Abstract

INTRODUCTION: In 10% of acute myeloid leukemia (AML) patients the recurrent balanced translocation t(8;21) places the RUNX1 (AML1) gene next to RUNX1T1 (ETO) gene resulting in the generation of a RUNX1-RUNX1T1 fusion protein. While in mouse models this protein has failed to produce leukemia alone, alternative splicing of exon 9a of the RUNX1-RUNX1T1 fusion transcript has recently (

Yan et al,
Nat Med
,
12
,
945
,
2006
) been shown to result in a truncated RUNX1-RUNX1T1 fusion protein with increased leukemogenic potential in a retroviral transduction-transplantation model.

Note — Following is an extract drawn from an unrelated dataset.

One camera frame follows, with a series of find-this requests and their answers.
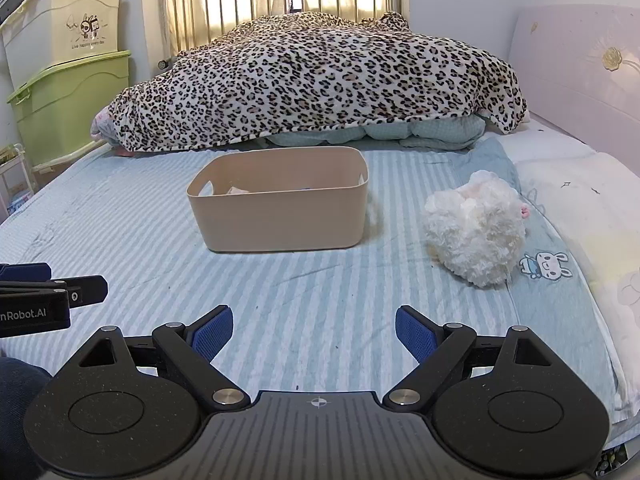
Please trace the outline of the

HYPOTHESIS: We hypothesized that i) the fusion of RUNX1 to RUNX1T1 alters exon 9a splicing balance, ii) Fusion transcripts containing exon 9a is involved in leukemogenesis in RUNX1-RUNX1T1 positive AML patients, and iii) the ratio between fusion transcripts with and without exon 9a may have prognostic significance.

MATERIALS AND METHODS: Real-time quantitative PCR analysis was performed using primer-probe sets discriminating between the RUNX1-RUNX1T1 fusion transcript as well as the RUNX1T1 transcript containing exon 9a (R+9a) or lacking exon 9a (R-9a), respectively. Twenty-three diagnosis and 117 follow-up samples from 14 RUNX1-RUNX1T1 positive patients and diagnosis samples from 13 RUNX1-RUNX1T1 negative AML patients, as well as from 29 normal donors were included in the study.

RESULTS: Levels of the native RUNX1T1 mRNAs were expectedly low in both healthy donors and RUNX1-RUNX1T1 negative AML patients, allowing us to define a threshold, above which R+9a and R-9a expression in RUNX1-RUNX1T1+ patients truly reflected RUNX1-RUNX1T1 fusion transcript expression. Thus, median RUNX1-RUNX1T1 expression was a factor 500 higher than the BM threshold and a factor 104 higher than the PB threshold. The ratios between R+9a and R-9a transcripts were within a relatively narrow range in normal donors and RUNX1-RUNX1T1 negative patients (0.017 to 0.11, median 0.06). By contrast, the R+9a/R-9a ratios in RUNX1-RUNX1T1 positive AML patients were significantly higher (range 0.05–0.46, median 0.17), (Wilcoxon’s rank sum test, P<0.001), with 12/14 patients displaying R+9a/R-9a ratios above the normal range in either bone marrow (BM) or peripheral blood (PB). More importantly, patients who achieved a continuous complete remission (CCR) displayed a more rapid disappearance of the RR+9a compared to RR-9a (Wilcoxon’s rank sum test of individual patient slopes BM: P=0.07, PB: P=0.014), further corroborating the notion that deregulated RUNX1-RUNX1T1 splicing is part of leukemogenesis (Figure).

CONCLUSION: Deregulated RUNX1-RUNX1T1 splicing is part of the leukemogenic process in the majority of RUNX1-RUNX1T1 positive AML patients. We suggest that analysis of splice variant kinetics during cytoreduction may, if validated in larger studies, be a useful way to identify patients prone to relapse.

Splice variant kinetics during cytoreductive treatment in BM (A) and PB (B). Black lines: patients with later relapse. Grey broken lines: patients remaining in CCR. X-axis: time after diagnosis, y-axis: RR+9a/RR-9a splice variant ratio relative to ratio at diagnosis.

Disclosures: No relevant conflicts of interest to declare.